INFORMATION GIVEN>

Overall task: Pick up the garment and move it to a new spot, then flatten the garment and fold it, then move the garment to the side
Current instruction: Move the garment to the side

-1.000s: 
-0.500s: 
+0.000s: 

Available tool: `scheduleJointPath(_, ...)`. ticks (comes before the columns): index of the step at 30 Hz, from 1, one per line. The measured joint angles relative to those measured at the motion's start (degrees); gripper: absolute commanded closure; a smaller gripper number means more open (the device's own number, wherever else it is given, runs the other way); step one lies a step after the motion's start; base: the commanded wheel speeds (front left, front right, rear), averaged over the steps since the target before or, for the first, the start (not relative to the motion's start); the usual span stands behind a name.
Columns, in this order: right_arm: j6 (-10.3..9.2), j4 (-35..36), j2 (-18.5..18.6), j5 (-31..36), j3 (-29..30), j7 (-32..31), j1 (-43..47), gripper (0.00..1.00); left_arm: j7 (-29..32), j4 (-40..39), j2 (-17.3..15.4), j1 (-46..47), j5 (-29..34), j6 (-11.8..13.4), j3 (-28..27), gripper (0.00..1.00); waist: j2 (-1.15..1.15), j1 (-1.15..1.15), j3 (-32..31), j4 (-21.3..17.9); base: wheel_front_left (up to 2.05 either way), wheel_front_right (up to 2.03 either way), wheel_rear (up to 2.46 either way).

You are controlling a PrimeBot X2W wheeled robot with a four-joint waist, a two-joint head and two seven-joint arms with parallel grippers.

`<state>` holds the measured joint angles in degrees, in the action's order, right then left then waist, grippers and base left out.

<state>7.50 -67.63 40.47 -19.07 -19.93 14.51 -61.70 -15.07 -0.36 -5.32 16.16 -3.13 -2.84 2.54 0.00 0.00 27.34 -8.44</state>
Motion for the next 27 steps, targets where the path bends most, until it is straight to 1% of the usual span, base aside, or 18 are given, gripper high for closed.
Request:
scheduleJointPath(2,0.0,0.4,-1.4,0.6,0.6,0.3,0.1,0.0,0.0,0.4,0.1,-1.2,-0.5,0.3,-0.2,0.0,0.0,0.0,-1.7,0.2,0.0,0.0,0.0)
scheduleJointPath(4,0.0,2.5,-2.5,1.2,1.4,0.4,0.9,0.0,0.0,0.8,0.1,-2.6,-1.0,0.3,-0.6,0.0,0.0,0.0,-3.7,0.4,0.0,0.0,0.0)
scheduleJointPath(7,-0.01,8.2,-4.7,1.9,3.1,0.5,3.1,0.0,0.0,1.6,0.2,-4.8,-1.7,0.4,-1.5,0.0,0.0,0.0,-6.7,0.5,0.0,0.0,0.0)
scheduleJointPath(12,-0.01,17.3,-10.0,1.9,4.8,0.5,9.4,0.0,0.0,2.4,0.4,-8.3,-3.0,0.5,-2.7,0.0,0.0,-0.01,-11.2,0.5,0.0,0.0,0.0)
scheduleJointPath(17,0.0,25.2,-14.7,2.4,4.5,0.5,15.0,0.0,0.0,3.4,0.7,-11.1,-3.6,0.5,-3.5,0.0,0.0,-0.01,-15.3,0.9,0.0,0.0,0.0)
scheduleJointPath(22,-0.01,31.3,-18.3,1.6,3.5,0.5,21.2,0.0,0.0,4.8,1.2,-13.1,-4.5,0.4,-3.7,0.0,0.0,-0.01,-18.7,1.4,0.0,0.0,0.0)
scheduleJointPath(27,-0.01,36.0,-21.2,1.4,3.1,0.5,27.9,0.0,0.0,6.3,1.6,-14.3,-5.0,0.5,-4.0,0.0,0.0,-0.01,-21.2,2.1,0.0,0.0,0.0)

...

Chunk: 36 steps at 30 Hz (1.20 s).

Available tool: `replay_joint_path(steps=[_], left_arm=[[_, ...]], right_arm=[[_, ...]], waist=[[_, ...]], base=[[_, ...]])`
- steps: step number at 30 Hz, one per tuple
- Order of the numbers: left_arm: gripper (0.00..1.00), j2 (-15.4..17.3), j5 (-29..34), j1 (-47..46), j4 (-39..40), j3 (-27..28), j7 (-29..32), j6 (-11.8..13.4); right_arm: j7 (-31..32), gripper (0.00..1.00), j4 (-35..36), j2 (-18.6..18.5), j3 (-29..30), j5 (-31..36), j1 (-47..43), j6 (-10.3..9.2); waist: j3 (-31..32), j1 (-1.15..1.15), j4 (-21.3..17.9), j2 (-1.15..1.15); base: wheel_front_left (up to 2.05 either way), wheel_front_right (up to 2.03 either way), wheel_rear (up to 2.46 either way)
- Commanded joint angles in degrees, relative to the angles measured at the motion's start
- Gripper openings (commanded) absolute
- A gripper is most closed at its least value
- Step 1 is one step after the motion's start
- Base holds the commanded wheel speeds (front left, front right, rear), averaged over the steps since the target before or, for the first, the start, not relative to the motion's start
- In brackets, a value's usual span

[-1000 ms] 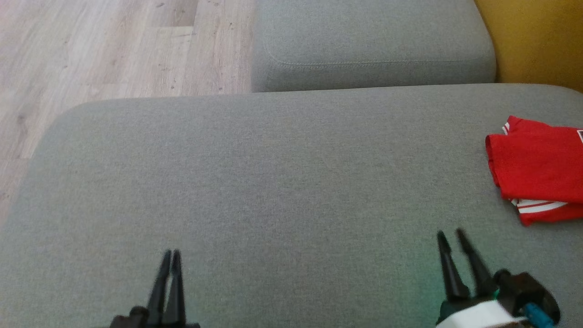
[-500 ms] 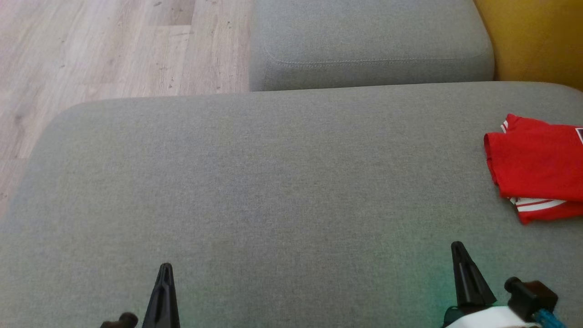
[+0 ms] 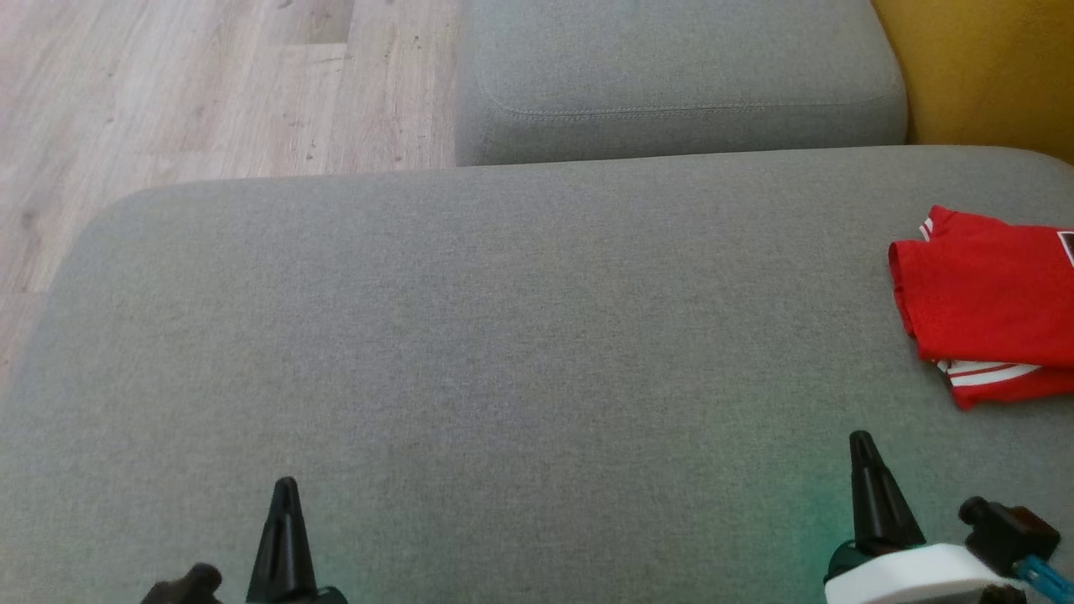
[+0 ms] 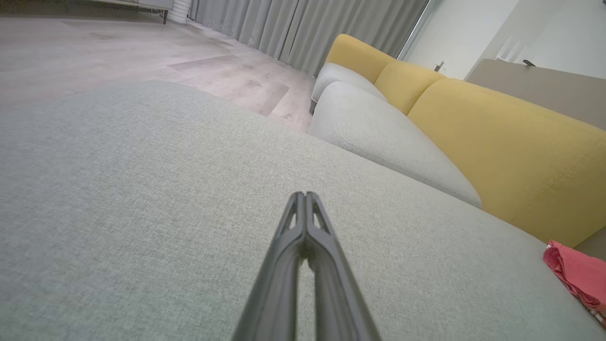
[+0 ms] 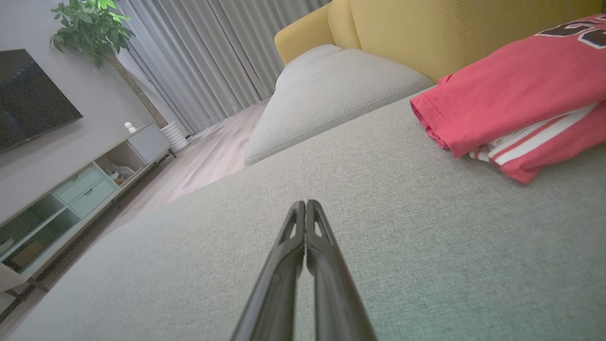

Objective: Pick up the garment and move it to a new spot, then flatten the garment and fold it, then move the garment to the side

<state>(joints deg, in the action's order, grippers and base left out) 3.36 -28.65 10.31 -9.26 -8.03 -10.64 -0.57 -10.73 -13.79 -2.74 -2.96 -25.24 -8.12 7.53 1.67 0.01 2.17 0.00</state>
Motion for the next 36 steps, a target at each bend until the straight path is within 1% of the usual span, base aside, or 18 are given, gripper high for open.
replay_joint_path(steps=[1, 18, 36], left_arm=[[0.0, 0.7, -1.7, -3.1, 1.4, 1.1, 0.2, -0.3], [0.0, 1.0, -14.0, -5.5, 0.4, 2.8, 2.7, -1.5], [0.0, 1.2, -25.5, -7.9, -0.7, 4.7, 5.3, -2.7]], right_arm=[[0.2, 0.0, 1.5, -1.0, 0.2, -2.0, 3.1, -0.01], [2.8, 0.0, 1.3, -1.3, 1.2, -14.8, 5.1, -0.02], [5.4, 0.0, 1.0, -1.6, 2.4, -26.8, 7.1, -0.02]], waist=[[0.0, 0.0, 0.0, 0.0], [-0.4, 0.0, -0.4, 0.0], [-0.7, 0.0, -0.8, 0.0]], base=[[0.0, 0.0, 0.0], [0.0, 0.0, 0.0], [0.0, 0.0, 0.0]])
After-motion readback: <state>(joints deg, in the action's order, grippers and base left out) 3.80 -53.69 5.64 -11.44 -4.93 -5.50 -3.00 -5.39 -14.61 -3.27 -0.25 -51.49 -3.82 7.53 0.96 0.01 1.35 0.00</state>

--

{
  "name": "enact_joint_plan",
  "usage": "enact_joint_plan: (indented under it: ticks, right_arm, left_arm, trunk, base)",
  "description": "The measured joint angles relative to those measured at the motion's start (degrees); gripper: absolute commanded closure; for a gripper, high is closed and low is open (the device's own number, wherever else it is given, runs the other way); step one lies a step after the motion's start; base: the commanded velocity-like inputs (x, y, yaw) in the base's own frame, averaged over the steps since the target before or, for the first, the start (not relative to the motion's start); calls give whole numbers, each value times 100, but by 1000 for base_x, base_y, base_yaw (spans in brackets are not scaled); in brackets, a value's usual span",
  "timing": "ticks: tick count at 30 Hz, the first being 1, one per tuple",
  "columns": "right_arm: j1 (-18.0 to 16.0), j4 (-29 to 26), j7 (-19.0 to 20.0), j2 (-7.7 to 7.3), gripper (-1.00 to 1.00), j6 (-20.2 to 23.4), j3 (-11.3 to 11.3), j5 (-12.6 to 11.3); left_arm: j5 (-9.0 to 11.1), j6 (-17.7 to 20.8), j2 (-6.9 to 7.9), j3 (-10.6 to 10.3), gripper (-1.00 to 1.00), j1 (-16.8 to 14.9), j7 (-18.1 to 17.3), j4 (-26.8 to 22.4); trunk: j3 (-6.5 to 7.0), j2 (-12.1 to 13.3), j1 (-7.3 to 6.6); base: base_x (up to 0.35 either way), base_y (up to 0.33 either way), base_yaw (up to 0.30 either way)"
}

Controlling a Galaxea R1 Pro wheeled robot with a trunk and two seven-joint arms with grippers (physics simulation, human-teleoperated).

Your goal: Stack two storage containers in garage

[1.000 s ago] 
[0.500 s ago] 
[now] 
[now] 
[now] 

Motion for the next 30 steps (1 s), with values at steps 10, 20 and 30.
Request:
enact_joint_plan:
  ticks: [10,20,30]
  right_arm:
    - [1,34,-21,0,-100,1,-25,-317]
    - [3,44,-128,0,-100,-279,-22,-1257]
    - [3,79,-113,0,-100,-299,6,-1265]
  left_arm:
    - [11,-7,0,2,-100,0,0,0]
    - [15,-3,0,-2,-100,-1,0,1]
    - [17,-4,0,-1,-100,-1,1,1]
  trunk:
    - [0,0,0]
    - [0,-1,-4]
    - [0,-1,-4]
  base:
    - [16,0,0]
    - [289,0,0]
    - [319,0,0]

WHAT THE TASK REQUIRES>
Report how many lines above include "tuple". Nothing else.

EXERCISE OUTPUT>
2